Bottlenecks and Solutions for the X-Risk Ecosystem

This is a summary of a report we wrote to clarify the bottlenecks of the x-risk ecosystem in a pragmatic solution-oriented manner, outlining some of their top-level contours and possible solutions. The report focuses on what we consider to be the two current central bottlenecks: lack of senior talent and lack of projects that have a high positive expected value.

Background

This is the culmination of a strategic needs assessment of the x-risk ecosystem, which included a detailed literature review and interviews with 20+ individuals from across the x-risk ecosystem (including staff at FHI, CEA, CHAI and CSER, aspiring x-risk talent, and leaders of independent x-risk mitigation projects).

Insights gleaned from interviews have been kept anonymous, to protect the privacy of the interviewees. Our literature review identified relatively scarce quantitative data with regards to the x-risk ecosystem. Our recommendations thus stem from the subjective analysis of largely qualitative data, much of which cannot be cited. Footnotes and details of our methodology are included in the appendices of the full report.

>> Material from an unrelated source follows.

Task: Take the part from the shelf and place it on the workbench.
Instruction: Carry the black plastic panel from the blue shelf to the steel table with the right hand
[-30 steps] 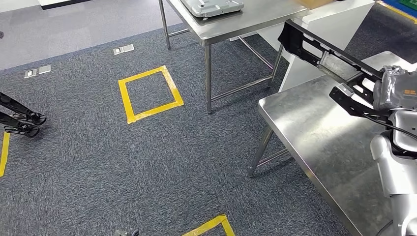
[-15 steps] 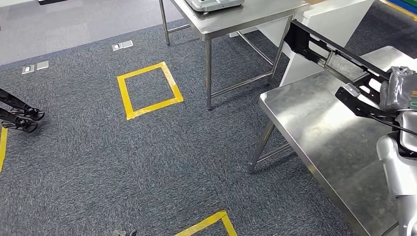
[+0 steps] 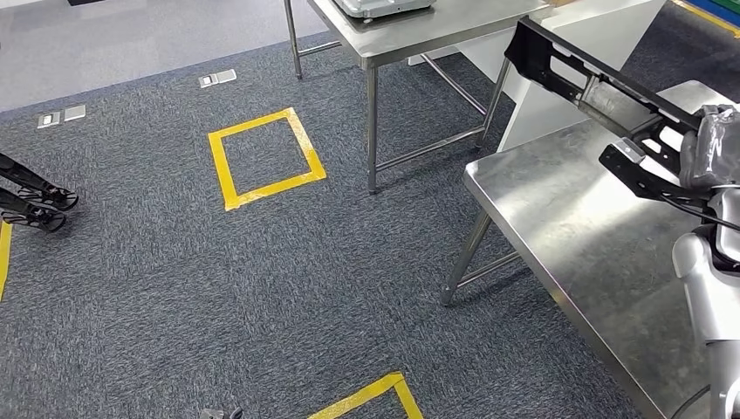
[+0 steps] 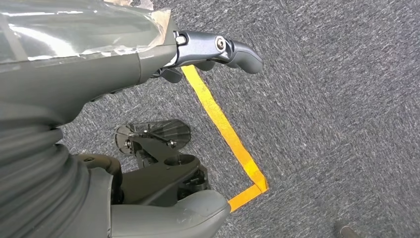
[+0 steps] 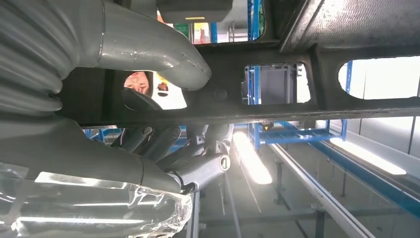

While the main bottlenecks are already well-known within the community, we think this report can be valuable by providing additional details and concrete action plans.

This was a voluntary self-study project conducted by principal investigators:

  • Florent Berthet, co-founder of EA France

  • Oliver Bramford, freelance digital marketing consultant

With strategic support from Konrad Seifert and Max Stauffer, co-founders of EA Geneva.

Summary

X-risk mitigation is a fledgling field; there is a lot of work to be done, many people motivated to help, and extensive funding available. So why is more not being done now? What is holding back the progress of the field, and how can we overcome these obstacles?

We identified four key solution areas to optimise the x-risk ecosystem. In order of priority, with highest priority first:

  1. Optimise the senior talent pipeline

  2. Optimise the pipeline of projects with a high positive expected value (EV)

  3. Bridge the policy implementation gap

  4. Optimise the junior talent pipeline

Our analysis found that 1 and 2 currently limit 3 and 4; in order to make good progress on policy work and to onboard junior talent effectively, we need more senior talent and more projects with a high EV.

On top of this double-bottleneck, the field of x-risk mitigation and some sub-fields, including AI safety, are still at risk of failure due to insufficient credibility. This is an important consideration when reasoning about how the field should make progress.

We recommend ongoing work on all four solution areas; balanced progress on all these fronts is necessary for optimum long term growth of the field. For the sake of brevity and prioritisation, this report focuses on solutions to the most immediate problems, the current lack of senior talent and lack of projects that have a high positive expected value (EV+).

The x-risk ecosystem is young, rapidly evolving, and has lots of room for optimisation. The most critical needs right now are to expedite the senior talent pipeline and the project pipeline. In both cases, the solution requires professionals with specialist skills to make careful implementation plans, in consultation with x-risk leaders and the broader x-risk community.

Conclusion for Solution Area 1 (optimise the senior talent pipeline)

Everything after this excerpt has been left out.